ASSIGNMENT:
All records are to be printed exactly as they appear.

DATA:

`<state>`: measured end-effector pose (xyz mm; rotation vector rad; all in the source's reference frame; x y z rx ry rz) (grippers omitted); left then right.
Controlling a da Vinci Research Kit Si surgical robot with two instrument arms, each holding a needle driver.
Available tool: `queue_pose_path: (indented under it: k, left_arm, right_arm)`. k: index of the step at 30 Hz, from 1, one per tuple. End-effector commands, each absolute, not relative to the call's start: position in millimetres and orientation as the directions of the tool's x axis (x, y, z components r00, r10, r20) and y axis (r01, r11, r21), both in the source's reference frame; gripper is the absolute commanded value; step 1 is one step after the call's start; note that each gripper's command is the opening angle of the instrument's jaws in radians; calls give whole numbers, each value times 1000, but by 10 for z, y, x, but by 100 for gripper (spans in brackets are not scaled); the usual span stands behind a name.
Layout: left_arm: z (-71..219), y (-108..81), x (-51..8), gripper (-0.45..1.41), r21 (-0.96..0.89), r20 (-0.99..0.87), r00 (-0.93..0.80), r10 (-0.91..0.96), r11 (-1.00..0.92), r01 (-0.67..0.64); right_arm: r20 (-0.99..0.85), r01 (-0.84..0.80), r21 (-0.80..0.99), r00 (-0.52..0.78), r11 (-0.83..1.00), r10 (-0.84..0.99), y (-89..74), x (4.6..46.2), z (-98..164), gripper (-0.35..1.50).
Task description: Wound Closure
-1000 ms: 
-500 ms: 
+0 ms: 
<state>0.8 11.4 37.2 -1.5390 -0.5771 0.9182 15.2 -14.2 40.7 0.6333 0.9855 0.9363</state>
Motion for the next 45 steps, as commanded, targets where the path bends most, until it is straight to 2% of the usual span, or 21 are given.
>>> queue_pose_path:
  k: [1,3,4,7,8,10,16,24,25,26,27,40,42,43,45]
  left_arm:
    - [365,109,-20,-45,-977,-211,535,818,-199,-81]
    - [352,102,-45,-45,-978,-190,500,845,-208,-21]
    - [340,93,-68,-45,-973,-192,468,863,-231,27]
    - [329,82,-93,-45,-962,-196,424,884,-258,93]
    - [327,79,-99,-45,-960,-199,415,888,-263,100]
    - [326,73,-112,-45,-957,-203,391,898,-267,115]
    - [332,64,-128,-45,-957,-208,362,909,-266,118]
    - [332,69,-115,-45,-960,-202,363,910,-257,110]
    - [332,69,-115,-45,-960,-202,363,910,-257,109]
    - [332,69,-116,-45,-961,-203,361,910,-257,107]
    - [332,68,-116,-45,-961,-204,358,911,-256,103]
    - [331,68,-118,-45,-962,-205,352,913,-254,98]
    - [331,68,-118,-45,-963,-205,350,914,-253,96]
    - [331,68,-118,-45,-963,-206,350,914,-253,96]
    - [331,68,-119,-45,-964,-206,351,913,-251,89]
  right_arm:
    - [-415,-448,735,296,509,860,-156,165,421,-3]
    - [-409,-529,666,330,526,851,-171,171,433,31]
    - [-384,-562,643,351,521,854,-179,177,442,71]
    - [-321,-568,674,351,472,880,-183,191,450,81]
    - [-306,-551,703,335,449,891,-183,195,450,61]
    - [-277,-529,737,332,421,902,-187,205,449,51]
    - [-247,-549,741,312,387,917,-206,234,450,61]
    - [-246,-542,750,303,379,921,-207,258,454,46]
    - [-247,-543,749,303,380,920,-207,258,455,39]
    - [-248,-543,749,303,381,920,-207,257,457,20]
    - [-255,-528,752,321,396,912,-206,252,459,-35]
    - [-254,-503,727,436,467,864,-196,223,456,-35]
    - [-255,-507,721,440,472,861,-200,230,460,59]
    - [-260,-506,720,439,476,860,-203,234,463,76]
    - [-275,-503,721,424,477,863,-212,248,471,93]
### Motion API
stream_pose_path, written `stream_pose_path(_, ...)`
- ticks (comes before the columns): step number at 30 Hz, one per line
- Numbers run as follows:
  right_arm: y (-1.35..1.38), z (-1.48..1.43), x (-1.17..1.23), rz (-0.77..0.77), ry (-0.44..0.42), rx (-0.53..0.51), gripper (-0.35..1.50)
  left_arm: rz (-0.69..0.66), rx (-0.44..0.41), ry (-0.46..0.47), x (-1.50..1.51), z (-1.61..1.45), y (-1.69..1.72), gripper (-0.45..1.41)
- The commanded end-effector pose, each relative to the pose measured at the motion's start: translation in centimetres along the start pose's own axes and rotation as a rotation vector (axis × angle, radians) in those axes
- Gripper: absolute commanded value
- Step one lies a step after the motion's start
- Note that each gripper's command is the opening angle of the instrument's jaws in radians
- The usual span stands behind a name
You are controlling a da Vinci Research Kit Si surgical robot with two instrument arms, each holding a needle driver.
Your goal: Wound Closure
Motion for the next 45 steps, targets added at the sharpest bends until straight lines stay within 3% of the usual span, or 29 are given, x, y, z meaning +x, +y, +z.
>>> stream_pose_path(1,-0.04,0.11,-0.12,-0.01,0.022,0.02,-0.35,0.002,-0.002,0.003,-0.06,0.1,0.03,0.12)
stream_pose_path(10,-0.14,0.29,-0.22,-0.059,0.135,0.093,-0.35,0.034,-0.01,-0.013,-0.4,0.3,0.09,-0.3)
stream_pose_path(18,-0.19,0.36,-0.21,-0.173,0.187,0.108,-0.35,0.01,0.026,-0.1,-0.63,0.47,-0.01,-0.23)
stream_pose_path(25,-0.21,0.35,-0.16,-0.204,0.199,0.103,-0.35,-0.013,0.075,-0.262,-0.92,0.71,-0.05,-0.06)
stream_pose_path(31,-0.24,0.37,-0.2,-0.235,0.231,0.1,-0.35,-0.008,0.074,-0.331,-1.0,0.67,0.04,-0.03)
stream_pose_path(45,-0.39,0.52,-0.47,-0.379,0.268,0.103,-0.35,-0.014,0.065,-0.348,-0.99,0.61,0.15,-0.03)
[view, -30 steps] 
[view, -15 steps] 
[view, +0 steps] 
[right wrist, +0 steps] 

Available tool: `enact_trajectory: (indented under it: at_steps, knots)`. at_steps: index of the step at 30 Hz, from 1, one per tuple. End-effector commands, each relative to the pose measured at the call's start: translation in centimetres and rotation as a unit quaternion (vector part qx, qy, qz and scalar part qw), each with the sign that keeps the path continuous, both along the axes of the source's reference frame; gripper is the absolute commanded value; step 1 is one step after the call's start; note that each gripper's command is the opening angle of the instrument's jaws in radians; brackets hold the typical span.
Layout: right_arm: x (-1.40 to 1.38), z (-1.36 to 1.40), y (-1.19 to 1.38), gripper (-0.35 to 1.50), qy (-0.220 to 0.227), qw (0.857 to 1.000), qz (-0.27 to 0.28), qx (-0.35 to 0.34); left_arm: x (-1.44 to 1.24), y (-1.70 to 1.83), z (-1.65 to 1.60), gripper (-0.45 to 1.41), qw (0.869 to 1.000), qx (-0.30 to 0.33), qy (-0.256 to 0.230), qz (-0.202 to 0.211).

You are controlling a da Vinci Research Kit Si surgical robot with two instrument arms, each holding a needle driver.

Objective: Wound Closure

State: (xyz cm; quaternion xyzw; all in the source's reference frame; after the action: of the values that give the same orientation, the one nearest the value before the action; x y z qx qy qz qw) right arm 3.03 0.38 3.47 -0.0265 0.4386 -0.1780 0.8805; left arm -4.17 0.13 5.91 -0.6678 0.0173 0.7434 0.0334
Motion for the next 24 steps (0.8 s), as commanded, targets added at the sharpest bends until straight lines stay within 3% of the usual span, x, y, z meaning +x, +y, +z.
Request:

TASK ANSWER:
`<state>`: measured end-effector pose (xyz mm; rotation vector rad; all in the source's reference frame; x y z rx ry rz) (grippers omitted); left then right.
Controlling a da Vinci Research Kit Si surgical robot with two instrument arms, each holding a needle driver.
Available tool: `queue_pose_path: (indented under it: k, left_arm, right_arm)`. k: index of the step at 30 Hz, from 1, one per tuple. End-effector commands, each absolute, not relative to the call's start: position in millimetres and orientation as the directions of the tool's x axis (x, y, z components r00, r10, r20) and y axis (r01, r11, r21), both in the source's reference frame; gripper is the absolute commanded value; step 1 is one step after the call's start; note that each gripper's command is the opening angle of the instrument's jaws in radians; calls give whole numbers, each value times 1000, but by 10 for z, y, x, but by 100 for gripper (spans in brackets are not scaled); the usual span stands behind a name.
Layout: left_arm: z (-71..219), y (-108..81), x (-51..8), gripper (-0.45..1.41), r21 (-0.96..0.89), r20 (-0.99..0.87), r00 (-0.93..0.80), r10 (-0.91..0.96), r11 (-1.00..0.92), r01 (-0.67..0.64); right_arm: r20 (-0.99..0.85), r01 (-0.84..0.80), r21 (-0.80..0.99), r00 (-0.52..0.78), r11 (-0.83..1.00), r10 (-0.84..0.99), y (-89..74), x (4.6..46.2), z (-98..164), gripper (-0.35..1.50).
Task description: Wound Closure
-1000 ms: 
-500 ms: 
+0 ms: 
<state>0.8 11.4 37.2 -1.5390 -0.5771 0.9182 15.2 -14.2 40.7 0.6333 0.9855 0.9363</state>
Motion for the next 45 steps, as commanded, targets where the path bends most, until it is straight to 2% of the usual span, or 21 are given.
>>> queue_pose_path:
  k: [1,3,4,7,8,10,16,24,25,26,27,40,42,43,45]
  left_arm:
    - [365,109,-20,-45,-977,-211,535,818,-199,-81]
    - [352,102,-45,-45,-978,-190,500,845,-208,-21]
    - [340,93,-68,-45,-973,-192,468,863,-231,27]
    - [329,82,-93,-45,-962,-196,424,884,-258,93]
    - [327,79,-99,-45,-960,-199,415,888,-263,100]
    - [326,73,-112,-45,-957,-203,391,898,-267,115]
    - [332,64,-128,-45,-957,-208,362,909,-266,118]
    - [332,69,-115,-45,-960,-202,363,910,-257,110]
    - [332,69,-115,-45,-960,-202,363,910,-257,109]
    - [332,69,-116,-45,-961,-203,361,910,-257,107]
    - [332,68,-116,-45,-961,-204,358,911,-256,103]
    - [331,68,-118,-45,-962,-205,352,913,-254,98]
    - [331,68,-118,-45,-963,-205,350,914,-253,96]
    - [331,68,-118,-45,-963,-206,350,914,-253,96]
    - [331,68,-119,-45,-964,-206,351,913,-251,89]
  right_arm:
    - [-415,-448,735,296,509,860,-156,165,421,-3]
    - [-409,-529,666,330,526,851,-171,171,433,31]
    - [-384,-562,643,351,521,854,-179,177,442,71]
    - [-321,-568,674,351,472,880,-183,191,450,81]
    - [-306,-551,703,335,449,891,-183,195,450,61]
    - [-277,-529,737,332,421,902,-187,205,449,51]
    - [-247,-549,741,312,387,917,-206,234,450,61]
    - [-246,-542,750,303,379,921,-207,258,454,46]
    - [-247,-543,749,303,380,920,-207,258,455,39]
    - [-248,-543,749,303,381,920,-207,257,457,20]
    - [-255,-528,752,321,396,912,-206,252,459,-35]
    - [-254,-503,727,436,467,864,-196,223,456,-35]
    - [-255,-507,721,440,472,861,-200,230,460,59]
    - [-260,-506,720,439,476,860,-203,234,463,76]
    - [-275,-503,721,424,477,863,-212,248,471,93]
### Motion API
stream_pose_path, written `stream_pose_path(_, ...)`
- ticks (comes before the columns): step number at 30 Hz, one per line
- Numbers run as follows:
  right_arm: y (-1.35..1.38), z (-1.48..1.43), x (-1.17..1.23), rz (-0.77..0.77), ry (-0.44..0.42), rx (-0.53..0.51), gripper (-0.35..1.50)
  left_arm: rz (-0.69..0.66), rx (-0.44..0.41), ry (-0.46..0.47), x (-1.50..1.51), z (-1.61..1.45), y (-1.69..1.72), gripper (-0.45..1.41)
- The commanded end-effector pose, each relative to the pose measured at the motion's start: translation in centimetres along the start pose's own axes and rotation as a rotation vector (axis × angle, radians) in those axes
- Gripper: absolute commanded value
- Step one lies a step after the motion's start
- Note that each gripper's command is the opening angle of the instrument's jaws in radians
- The usual span stands behind a name
You are controlling a da Vinci Research Kit Si surgical robot with two instrument arms, each holding a needle driver.
Your goal: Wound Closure
Motion for the next 45 steps, targets added at the sharpest bends until straight lines stay within 3% of the usual span, or 29 are given, x, y, z meaning +x, +y, +z.
>>> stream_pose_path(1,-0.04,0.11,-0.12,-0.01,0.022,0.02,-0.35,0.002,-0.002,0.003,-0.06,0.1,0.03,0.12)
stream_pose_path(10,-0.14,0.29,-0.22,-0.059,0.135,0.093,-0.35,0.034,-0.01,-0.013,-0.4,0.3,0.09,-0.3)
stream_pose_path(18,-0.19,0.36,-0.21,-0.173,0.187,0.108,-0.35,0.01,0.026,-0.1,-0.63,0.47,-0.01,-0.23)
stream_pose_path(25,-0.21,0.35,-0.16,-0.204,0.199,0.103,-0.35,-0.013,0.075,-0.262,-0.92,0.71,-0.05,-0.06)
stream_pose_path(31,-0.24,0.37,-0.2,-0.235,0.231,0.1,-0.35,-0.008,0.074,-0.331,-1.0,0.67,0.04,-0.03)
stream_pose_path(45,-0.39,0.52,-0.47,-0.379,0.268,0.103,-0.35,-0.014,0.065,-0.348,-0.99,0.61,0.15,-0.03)
[view, -30 steps] 
[view, -15 steps] 
[view, +0 steps] 
[right wrist, +0 steps] 

Available tool: `enact_trajectory: (indented under it: at_steps, knots)`. at_steps: index of the step at 30 Hz, from 1, one per tuple. End-effector commands, each relative to the pose measured at the call's start: translation in centimetres and rotation as a unit quaternion (vector part qx, qy, qz and scalar part qw), each with the sign that keeps the path continuous, both along the axes of the source's reference frame; gripper is the absolute commanded value; step 1 is one step after the call's start; note that each gripper's command is the opening angle of the instrument's jaws in radians; brackets hold the typical span.
Layout: right_arm: x (-1.40 to 1.38), z (-1.36 to 1.40), y (-1.19 to 1.38), gripper (-0.35 to 1.50), qy (-0.220 to 0.227), qw (0.857 to 1.000), qz (-0.27 to 0.28), qx (-0.35 to 0.34); left_arm: x (-1.44 to 1.24), y (-1.70 to 1.83), z (-1.65 to 1.60), gripper (-0.45 to 1.41), qw (0.869 to 1.000), qx (-0.30 to 0.33), qy (-0.256 to 0.230), qz (-0.202 to 0.211).

You are controlling a da Vinci Research Kit Si surgical robot with two instrument arms, each holding a needle driver.

Objective: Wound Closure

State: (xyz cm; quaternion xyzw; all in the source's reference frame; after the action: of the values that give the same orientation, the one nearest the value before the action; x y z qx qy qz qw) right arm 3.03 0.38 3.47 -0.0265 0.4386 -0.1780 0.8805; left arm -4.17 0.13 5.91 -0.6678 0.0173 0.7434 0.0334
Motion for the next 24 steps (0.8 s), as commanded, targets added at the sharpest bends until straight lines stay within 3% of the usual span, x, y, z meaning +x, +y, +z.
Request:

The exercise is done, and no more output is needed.